The Paralympics were first staged in Rome in 1960 but their inspiration comes from the Stoke Mandeville Games, which was organized for British World War II veterans with spinal cord injuries in 1948 by Dr Ludwig Guttmann of Stoke Mandeville Hospital. Four years later, Dutch ex-servicemen joined the movement and the International Stoke Mandeville Games were founded.

The Paralympic torch relay starts with the lighting of national flames at the summit of the highest peaks of the four home nations: Scafell Pike (England), Snowdon/Yr Wyddfa (Wales), Ben Nevis (Scotland) and Slieve Donard (Northern Ireland).

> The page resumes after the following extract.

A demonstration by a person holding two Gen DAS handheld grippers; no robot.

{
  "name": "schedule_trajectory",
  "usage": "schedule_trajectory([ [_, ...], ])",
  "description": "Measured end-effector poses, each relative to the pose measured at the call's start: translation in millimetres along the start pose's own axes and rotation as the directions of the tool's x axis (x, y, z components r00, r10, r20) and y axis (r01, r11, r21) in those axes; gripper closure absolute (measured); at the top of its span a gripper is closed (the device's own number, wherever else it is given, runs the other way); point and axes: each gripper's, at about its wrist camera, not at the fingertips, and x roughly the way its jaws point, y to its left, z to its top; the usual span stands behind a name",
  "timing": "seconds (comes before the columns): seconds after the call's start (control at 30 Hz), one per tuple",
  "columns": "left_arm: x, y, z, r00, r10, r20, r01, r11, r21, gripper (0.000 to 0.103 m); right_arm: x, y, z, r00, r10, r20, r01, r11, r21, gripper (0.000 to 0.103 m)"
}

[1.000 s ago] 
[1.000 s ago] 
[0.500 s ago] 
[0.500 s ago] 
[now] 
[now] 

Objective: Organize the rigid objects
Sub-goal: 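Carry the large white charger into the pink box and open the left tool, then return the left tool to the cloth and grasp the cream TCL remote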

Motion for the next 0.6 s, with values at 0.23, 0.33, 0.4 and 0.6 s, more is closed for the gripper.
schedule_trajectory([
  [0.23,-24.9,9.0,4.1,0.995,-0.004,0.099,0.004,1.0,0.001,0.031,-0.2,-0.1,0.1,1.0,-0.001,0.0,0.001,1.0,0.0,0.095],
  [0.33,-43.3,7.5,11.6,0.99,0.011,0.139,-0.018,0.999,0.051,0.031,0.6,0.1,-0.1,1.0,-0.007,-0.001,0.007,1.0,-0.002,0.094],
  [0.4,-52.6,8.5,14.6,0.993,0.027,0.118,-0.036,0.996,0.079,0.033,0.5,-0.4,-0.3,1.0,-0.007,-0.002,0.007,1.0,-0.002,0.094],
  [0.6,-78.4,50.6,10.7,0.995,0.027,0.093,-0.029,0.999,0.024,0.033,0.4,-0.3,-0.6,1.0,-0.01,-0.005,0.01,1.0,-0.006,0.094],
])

The four flames will then be placed in miner’s lanterns and transferred to the nation’s capital cities where they will each become the focus for a day of Paralympic celebrations.

From the Paralympic celebrations in London, Belfast, Edinburgh and Cardiff, the flames will be taken to Stoke Mandeville, the home of the Paralympic movement, where they will be united during a special ceremony on Aug. 28 to create the London 2012 Paralympic Flame.

A 24-hour overnight torch relay will culminate in the lighting of the cauldron at the Olympic Stadium in east London at the opening ceremony. A total of 580 torchbearers are involved in the relay.

Sainsbury’s, the UK supermarket giant which is a Paralympic-only sponsor, launches a TV advert starring David Beckham today as part of its sponsorship of the Games. Paralympic Games-themed campaigns are also now running from LOCOG sponsors Lloyds, BT, BP and Cadbury over the next month.